- [WHAT NEEDS TO BE DONE]:
Please restate the data that follows word for word, with the pictures left out.

*** Block opens ***

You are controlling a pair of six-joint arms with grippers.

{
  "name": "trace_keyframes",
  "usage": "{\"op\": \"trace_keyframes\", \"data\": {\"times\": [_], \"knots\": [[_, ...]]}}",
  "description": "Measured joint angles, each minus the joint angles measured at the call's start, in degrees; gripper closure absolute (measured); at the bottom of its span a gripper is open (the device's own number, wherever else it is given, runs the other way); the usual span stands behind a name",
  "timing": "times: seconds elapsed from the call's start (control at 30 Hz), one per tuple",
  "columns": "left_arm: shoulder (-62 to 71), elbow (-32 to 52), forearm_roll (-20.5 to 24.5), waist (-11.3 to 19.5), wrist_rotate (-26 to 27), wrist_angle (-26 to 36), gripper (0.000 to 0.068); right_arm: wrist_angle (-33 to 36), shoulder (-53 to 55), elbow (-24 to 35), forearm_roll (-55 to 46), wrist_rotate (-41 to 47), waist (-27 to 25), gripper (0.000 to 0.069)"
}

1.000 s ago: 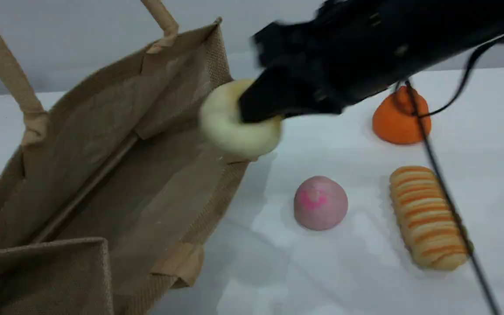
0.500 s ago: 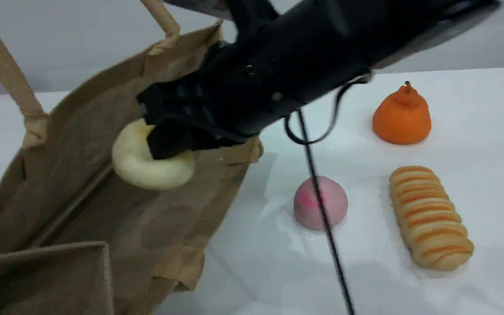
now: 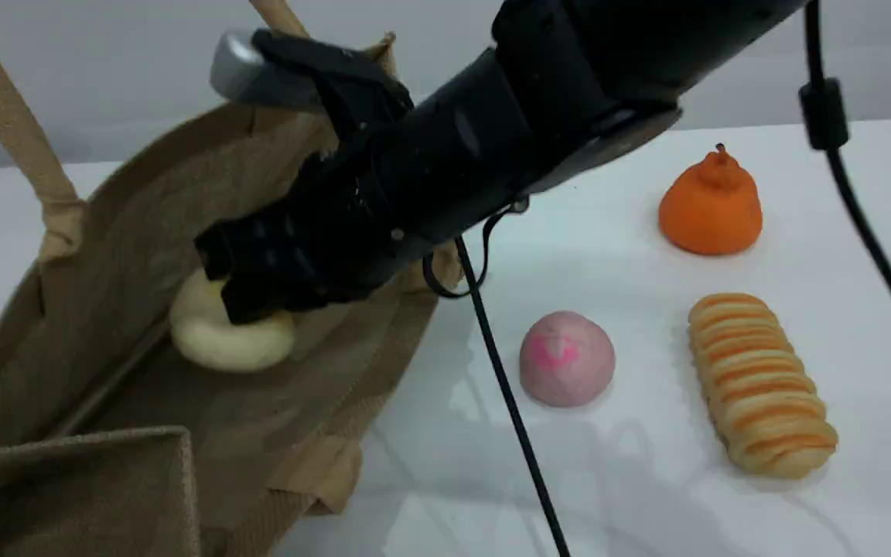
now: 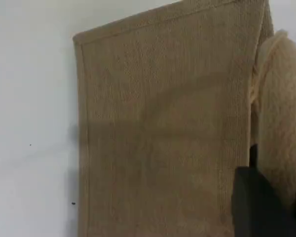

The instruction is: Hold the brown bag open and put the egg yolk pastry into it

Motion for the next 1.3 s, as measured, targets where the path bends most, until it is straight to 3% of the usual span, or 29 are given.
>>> {"op": "trace_keyframes", "data": {"times": [0.23, 0.37, 0.67, 0.77, 1.0, 1.3], "knots": [[0.00, 0.00, 0.00, 0.00, 0.00, -0.11, 0.0598, 1.72, 0.66, -0.97, 0.00, -0.03, 1.65, 0.0637], [0.00, 0.00, 0.01, 0.00, 0.05, -0.11, 0.0598, 2.20, 0.66, -1.43, 0.01, -0.03, 2.25, 0.0580], [0.00, 0.00, 0.40, 0.00, 0.28, -0.05, 0.0598, 3.59, -0.72, -1.49, 0.01, -0.07, 2.20, 0.0250], [0.00, 0.00, 0.40, 0.00, 0.28, -0.05, 0.0598, 3.35, -2.54, -1.49, -2.94, 1.11, 2.14, 0.0183], [0.00, 0.05, 0.51, 0.00, 0.33, -0.70, 0.0598, 4.41, -9.89, -1.49, -20.60, 14.87, -2.00, 0.0164], [0.20, 2.60, 0.45, 0.00, 0.33, -3.86, 0.0598, 15.85, -22.19, -1.44, -47.17, 40.68, -11.50, 0.0162]]}}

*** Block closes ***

- [FINISHED EXERCISE]:
You are controlling a pair of six-joint arms with grippers.

{
  "name": "trace_keyframes",
  "usage": "{\"op\": \"trace_keyframes\", \"data\": {\"times\": [_], \"knots\": [[_, ...]]}}",
  "description": "Measured joint angles, each minus the joint angles measured at the call's start, in degrees; gripper closure absolute (measured); at the bottom of its span a gripper is open (the device's own number, wherever else it is given, runs the other way); the usual span stands behind a name",
  "timing": "times: seconds elapsed from the call's start (control at 30 Hz), one per tuple",
  "columns": "left_arm: shoulder (-62 to 71), elbow (-32 to 52), forearm_roll (-20.5 to 24.5), waist (-11.3 to 19.5), wrist_rotate (-26 to 27), wrist_angle (-26 to 36), gripper (0.000 to 0.068); right_arm: wrist_angle (-33 to 36), shoulder (-53 to 55), elbow (-24 to 35), forearm_roll (-55 to 46), wrist_rotate (-41 to 47), waist (-27 to 25), gripper (0.000 to 0.069)"
}

1.000 s ago: 
0.500 s ago: 
now: 
now: 

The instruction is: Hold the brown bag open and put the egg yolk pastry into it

Motion for the next 1.3 s, as measured, targets where the path bends most, until it is straight to 3% of the usual span, or 29 are given.
>>> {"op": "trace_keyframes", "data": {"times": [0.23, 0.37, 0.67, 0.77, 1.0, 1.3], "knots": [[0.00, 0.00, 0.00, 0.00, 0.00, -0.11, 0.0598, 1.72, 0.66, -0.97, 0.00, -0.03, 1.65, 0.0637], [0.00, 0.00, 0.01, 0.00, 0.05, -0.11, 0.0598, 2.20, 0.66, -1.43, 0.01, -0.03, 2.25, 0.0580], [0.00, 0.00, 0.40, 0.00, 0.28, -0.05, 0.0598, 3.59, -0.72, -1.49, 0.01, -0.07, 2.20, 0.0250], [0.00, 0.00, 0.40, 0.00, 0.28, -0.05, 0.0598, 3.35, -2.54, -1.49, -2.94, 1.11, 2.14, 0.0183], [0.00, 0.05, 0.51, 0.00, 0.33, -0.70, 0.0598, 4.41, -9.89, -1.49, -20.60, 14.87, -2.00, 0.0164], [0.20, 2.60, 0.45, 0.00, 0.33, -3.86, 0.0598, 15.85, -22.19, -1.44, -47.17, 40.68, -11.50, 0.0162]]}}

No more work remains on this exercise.